Beneath this task are records; tally the lines in them that contain "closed" and report only the number.

Stored items
=======

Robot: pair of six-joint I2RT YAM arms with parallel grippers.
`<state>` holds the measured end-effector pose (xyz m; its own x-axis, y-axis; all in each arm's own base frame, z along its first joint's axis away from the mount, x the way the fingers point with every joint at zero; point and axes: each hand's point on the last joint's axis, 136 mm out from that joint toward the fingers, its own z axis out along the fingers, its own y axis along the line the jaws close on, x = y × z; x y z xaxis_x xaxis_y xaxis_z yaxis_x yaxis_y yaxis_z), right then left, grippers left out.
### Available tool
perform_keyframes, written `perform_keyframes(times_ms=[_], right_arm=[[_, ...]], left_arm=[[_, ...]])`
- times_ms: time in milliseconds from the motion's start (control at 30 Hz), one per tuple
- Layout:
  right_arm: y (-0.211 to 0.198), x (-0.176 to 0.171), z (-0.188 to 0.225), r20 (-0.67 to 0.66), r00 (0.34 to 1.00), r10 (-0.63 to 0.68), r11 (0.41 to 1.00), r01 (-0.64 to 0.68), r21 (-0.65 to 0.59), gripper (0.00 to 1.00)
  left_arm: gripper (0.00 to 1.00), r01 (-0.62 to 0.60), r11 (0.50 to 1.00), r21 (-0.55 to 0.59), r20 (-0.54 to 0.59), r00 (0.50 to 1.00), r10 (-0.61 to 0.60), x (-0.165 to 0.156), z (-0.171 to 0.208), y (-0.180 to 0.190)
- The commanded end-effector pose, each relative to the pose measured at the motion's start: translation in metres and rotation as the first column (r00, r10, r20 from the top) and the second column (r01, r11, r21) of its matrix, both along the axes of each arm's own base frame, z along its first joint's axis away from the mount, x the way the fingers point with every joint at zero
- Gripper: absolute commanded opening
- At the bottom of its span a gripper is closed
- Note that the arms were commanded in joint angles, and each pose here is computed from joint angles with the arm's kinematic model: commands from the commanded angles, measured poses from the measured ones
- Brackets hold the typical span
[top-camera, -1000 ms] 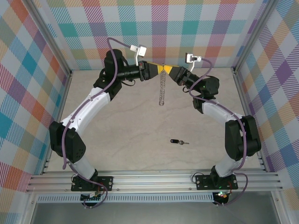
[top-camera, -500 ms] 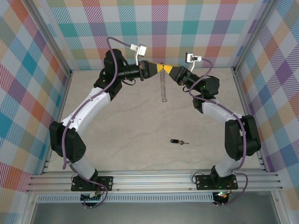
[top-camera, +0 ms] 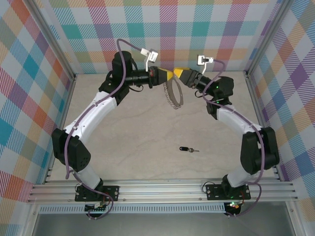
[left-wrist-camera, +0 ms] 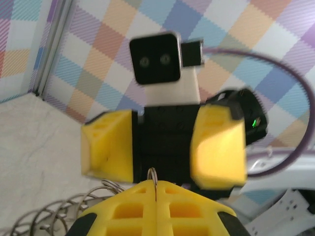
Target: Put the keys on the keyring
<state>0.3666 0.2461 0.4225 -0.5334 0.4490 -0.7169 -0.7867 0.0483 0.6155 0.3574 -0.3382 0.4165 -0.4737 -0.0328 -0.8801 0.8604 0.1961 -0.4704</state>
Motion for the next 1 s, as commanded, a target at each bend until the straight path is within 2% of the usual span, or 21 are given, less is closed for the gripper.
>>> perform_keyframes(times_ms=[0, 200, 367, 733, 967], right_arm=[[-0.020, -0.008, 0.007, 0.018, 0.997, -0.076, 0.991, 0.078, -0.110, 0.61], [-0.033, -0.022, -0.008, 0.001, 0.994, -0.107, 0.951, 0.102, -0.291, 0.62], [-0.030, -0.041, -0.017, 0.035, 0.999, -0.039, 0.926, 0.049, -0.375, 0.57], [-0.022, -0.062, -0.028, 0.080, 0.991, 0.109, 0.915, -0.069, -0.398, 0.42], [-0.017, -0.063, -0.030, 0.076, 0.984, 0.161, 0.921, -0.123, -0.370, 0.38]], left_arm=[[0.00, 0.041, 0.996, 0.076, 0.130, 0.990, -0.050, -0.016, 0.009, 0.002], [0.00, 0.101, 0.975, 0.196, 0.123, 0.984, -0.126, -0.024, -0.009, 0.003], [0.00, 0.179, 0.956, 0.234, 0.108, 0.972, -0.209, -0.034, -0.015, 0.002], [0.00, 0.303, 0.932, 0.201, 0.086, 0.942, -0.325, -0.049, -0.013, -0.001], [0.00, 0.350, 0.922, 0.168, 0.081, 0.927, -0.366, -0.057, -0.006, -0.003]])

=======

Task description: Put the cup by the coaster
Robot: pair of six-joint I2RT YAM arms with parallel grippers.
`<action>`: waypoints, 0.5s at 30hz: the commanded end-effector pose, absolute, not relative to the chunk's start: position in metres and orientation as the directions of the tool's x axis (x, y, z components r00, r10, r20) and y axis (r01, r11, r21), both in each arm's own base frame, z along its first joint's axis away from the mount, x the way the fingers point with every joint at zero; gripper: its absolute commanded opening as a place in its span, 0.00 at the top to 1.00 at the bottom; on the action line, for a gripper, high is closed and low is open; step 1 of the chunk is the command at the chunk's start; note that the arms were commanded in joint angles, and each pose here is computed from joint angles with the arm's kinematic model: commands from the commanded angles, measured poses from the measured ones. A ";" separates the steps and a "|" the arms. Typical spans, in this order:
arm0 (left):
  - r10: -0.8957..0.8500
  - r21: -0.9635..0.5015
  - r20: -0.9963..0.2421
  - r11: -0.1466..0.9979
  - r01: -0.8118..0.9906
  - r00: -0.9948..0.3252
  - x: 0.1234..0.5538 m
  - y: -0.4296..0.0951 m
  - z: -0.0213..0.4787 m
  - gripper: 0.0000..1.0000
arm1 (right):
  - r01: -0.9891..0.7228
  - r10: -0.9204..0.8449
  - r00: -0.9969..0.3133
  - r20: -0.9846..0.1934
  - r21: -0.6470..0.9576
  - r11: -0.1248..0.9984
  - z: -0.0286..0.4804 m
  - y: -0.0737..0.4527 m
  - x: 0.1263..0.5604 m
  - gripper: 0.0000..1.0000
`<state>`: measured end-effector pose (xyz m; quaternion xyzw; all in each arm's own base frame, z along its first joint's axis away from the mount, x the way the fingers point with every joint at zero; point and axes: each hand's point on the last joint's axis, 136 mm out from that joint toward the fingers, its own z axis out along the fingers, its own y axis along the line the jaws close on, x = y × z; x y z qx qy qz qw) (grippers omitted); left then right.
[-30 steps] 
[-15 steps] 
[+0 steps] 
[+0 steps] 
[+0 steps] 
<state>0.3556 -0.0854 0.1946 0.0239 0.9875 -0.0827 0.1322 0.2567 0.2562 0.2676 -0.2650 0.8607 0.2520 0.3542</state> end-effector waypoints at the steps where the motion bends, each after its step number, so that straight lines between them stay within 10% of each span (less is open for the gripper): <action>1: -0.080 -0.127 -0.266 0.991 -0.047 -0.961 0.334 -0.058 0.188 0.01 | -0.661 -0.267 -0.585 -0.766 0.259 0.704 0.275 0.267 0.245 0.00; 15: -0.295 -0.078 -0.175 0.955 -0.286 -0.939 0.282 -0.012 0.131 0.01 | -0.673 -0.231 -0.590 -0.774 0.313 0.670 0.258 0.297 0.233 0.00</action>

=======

RESPONSE FOR THIS EXERCISE —
3